----- Available data -----

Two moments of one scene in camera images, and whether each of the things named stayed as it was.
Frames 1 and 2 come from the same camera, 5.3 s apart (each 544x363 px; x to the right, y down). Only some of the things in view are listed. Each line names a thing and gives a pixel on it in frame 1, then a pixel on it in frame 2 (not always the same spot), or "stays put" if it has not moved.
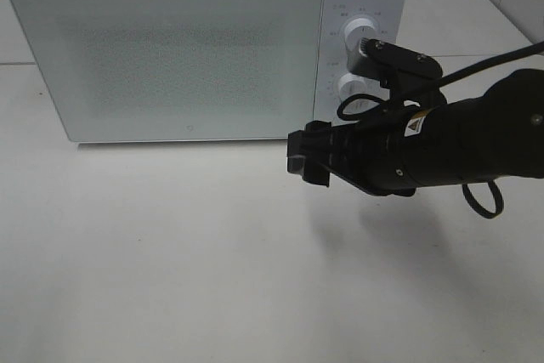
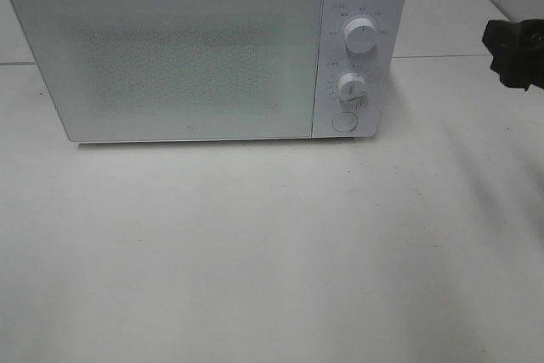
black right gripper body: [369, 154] -> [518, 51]
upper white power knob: [355, 31] stays put
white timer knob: [350, 84] stays put
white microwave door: [173, 58] stays put

-----

What to produce :: Set down each record above exactly as it stands and leave out all pictures.

Exercise solution ::
Two moments of one scene in camera images, and whether each of the things named stayed as it was.
Frames 1 and 2 come from the same camera, 5.3 s apart (each 544x363 px; x to the right, y down). Only some of the things in view are listed. Each line names a thing and gives a pixel on it in frame 1, then a pixel on it in frame 2 (not always the same spot), or "stays put" if it has not moved.
black right gripper body: [369, 154] -> [518, 51]
upper white power knob: [355, 31] stays put
white timer knob: [350, 84] stays put
white microwave door: [173, 58] stays put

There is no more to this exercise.